Again, a couple nights at the dragstrip will put much more wear on your clutch than a month's worth of drifting.


These are a couple quotes from a local forum and I've heard variations of them around:

"...the only drawback is if your car has a posi traction rear end (LSD), drifting and doughnuts in parking lots wrecks the clutches in the rear-end if you do this alot."

"...it would only be bad for the lsd clutches if they slip and you keep on the gas, boiling one tire while the other isnt spinning, which would be similar revving your car to 7g and slipping the clutch..."

So, yea you're right that if its done correct it shouldn't be too bad on a clutch.
 
um, that's the clutches in the diff, which are different. Not the trans clutch.
If you did it lots in the dry it'd wear things some yeah. Again how this is really any more stressful than drag racing I cannot see.
If you push your car to its limits and drive it hard things will wear faster, but that doesn't make drifting an evil destroyer of vehicles.
 
CaptainBondo said:
um, that's the clutches in the diff, which are different. Not the trans clutch.
If you did it lots in the dry it'd wear things some yeah. Again how this is really any more stressful than drag racing I cannot see.
If you push your car to its limits and drive it hard things will wear faster, but that doesn't make drifting an evil destroyer of vehicles.

Ok so I was wrong. :oops:
 
Drifting was initially a term used in motorsports, not stunt driving. It is the technique of intentionally losing traction on either axle, or both axles, to change the line of the corner or the attitude of the car through the corner. Good race car drivers drift a lot. They're often on the limits of traction, working to balance and adjust the car between neutral, understeer and oversteer with brake, throttle, and steering wheel inputs. The downside to drifting is scrubbed speed and wear and tear on tires and/or overheating the tires. Flatspotting may or may not be a concern for the stunt version of drifting, I don't know -- with racing, flatspotting is really only a concern with locking up the brakes, race drifting hammers the tires equally around the circumference of the tire.

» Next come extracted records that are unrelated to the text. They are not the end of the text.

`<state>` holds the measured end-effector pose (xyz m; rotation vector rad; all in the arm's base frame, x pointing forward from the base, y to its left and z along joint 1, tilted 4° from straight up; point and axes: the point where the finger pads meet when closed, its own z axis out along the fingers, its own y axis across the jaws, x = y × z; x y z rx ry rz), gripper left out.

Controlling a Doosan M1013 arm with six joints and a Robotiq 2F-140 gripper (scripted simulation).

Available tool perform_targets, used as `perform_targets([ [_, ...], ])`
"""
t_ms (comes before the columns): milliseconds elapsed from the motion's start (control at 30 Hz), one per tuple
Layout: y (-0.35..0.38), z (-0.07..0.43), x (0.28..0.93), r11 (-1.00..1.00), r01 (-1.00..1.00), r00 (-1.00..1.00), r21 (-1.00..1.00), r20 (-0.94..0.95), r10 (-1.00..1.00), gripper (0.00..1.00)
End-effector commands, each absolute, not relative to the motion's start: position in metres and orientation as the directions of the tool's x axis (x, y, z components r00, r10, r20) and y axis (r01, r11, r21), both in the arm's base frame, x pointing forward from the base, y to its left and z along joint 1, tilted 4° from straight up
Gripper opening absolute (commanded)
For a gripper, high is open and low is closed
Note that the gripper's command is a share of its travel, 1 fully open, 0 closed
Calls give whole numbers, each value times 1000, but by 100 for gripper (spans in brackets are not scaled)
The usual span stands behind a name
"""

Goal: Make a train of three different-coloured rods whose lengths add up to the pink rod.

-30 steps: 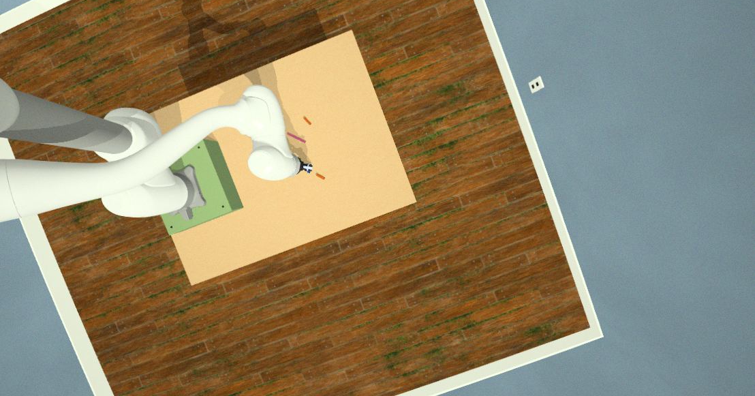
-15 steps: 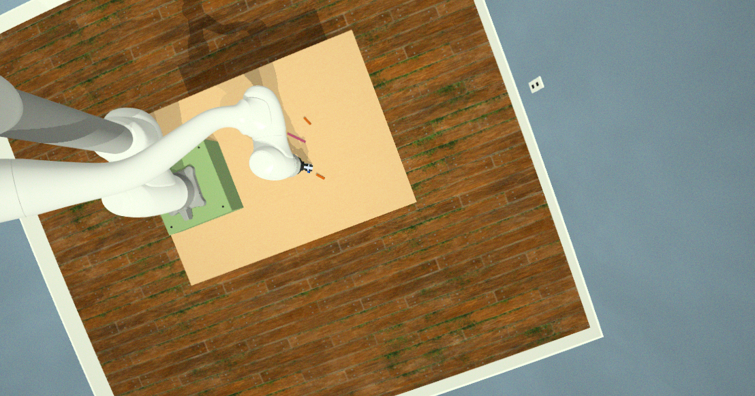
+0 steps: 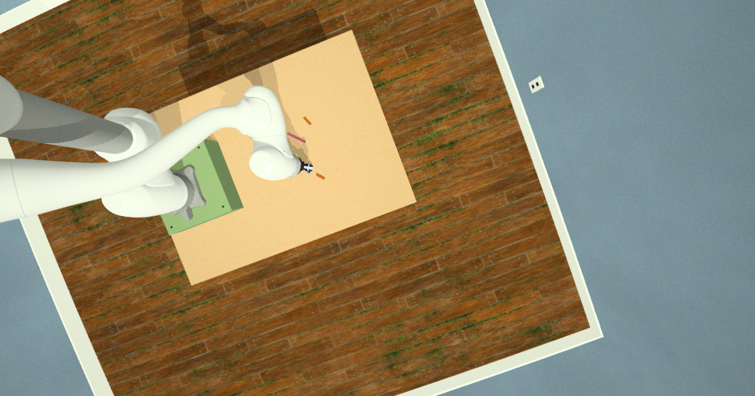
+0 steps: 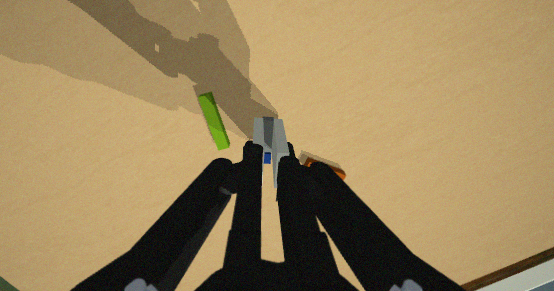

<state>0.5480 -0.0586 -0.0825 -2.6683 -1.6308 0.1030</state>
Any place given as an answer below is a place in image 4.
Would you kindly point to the lime green rod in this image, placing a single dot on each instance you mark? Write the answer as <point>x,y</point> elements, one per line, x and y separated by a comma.
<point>214,120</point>

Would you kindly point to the small blue cube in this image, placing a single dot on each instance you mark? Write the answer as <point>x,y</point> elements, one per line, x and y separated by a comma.
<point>267,158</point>

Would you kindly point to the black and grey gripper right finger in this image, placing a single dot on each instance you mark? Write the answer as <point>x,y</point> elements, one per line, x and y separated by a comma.
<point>377,257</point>

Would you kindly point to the dark grey rectangular bar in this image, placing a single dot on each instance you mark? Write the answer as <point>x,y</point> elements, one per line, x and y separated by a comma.
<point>268,123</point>

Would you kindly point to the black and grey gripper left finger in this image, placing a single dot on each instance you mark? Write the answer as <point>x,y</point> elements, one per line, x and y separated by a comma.
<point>160,258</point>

Power-oversteer is the act of fishtailing out of a corner under hard throttle in a RWD car. This usually happens at relatively slow speeds, around sharp corners, and is easiest for us sub-300hp drivers on roads with loose traction (rain, dirt, sand on the road). If you're on a higher speed corner that isn't a right angle (like most tracks and many roads), if you stomp the throttle on a neutral car, you will see understeer, not oversteer. It's a common misconception that giving hard throttle will always lead to oversteer (kicking the rear end out).

Travis Roy
www.Project242.com
78 242GT B23E winter beater
79 242 B23E project car, occasional track toy
84 245 Wife's car
 
One clarification, race drifting will not wear the tires equally across the tire, just around the circumference. You can end up with a mis-shapen tire, it just won't be in the form of a flat spot.